Honigwein verfügt über ein reiches Potential an Duft- und Geschmacksnoten. Im richtigen Glas und mit der richtigen Temperatur serviert, begeistert er auch vorsichtige Genießer.

Honigwein trocken

Mit Vorliebe bauen wir unsere Honigweine trocken aus. 6 bis 20 Gramm Restzucker sind typisch für die Weine aus unseren Honigen aus dem Hochland des Mühlviertels. Gegenüber den sonst üblichen 150 Gramm und mehr Restzucker gewährleistet der von uns gewählte Gärverlauf eine optimale Entwicklung der Aromakomponenten im Glas und am Gaumen.

Honigwein lieblich

Lindenblütenhonig bauen wir zu einem lieblichen Honigwein mit ca. 60 Gramm Restüße aus. Der Duft der Lindenblüte steigt bereits nach dem ersten Schwenken aus dem Glas. Oft ist gesellt sich eine Ahnung von Holunderduft dazu.
Wir haben ihm den Namen "Aperitif" gegeben. Ganz einfach deswegen: Es war unser erster Honigwein und wir haben ihn damals vor einem großen Familienessen verkostet.

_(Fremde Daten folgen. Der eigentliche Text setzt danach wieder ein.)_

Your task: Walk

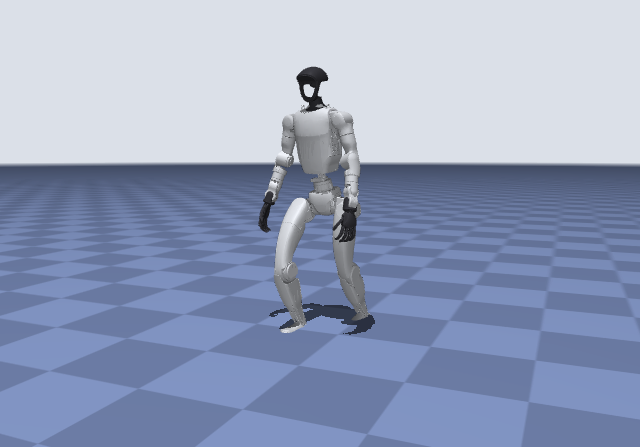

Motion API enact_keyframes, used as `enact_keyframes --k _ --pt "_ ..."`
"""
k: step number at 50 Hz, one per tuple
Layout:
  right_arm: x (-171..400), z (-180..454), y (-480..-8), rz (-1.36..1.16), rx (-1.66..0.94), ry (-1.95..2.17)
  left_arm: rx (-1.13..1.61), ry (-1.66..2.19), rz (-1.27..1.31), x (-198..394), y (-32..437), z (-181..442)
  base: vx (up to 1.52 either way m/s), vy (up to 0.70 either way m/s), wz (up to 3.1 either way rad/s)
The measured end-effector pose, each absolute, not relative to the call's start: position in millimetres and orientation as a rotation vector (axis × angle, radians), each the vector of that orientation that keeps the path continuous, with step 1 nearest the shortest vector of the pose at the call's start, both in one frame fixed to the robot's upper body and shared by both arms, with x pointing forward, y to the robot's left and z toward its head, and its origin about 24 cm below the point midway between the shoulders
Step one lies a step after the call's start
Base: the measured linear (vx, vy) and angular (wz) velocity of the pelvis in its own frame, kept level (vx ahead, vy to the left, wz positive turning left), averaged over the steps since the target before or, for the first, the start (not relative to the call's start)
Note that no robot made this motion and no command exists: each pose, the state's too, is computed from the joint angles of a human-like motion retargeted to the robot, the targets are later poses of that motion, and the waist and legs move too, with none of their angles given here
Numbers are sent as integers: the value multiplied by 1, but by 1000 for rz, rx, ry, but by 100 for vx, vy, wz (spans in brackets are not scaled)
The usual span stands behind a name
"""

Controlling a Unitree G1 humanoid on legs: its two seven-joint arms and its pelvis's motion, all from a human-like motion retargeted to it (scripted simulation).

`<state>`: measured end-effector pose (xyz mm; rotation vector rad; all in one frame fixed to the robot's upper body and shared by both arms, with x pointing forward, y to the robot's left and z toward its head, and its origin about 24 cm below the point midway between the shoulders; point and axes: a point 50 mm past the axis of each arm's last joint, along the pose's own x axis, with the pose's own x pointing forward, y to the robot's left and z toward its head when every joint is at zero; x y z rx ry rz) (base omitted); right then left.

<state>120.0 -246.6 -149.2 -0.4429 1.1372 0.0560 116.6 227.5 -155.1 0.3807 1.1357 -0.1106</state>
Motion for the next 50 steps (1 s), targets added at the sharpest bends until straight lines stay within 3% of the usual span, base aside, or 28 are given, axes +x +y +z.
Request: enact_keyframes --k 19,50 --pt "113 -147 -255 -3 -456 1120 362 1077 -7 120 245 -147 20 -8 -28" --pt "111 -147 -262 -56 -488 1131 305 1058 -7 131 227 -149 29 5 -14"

Mit 18 bis 19 Grad servieren

Hochland Honigwein muss auf Temperatur kommen. Bei 18 bis 19 Grad ergibt sich ein optimales Zusammenspiel von Säure und Duft- sowie Geschmacksnoten. Beobachten Sie Ihren Honigwein, wie er auch im Glas noch stetig an Körper und Abgang gewinnt.
Honigwein bietet sich damit als idealer Begleiter auch bei mehrgängigen Menus an.

penglas mit breitem Glaskörper

Servieren Sie den Hochland Honigwein in einem dünnwandigen Glas in Tulpenform und mit einem unten etwas breiteren Glaskörper. Erfahrungsgemäß eignen sich Weingläser mit der Bezeichnung "Altes Weißweinglas" sehr gut.
Gehen Sie mit Bedacht an die Verkostung. Versuchen Sie innerlich zur Ruhe zu kommen, um sich dem Honigwein mit allen Sinnen widmen zu können. Lassen Sie das Farbenspiel auf sich wirken, während Sie das Glas schwenken. Der Honigwein will Kontakt zur Luft, um im Glas seine typischen Duftnoten zu entwickeln.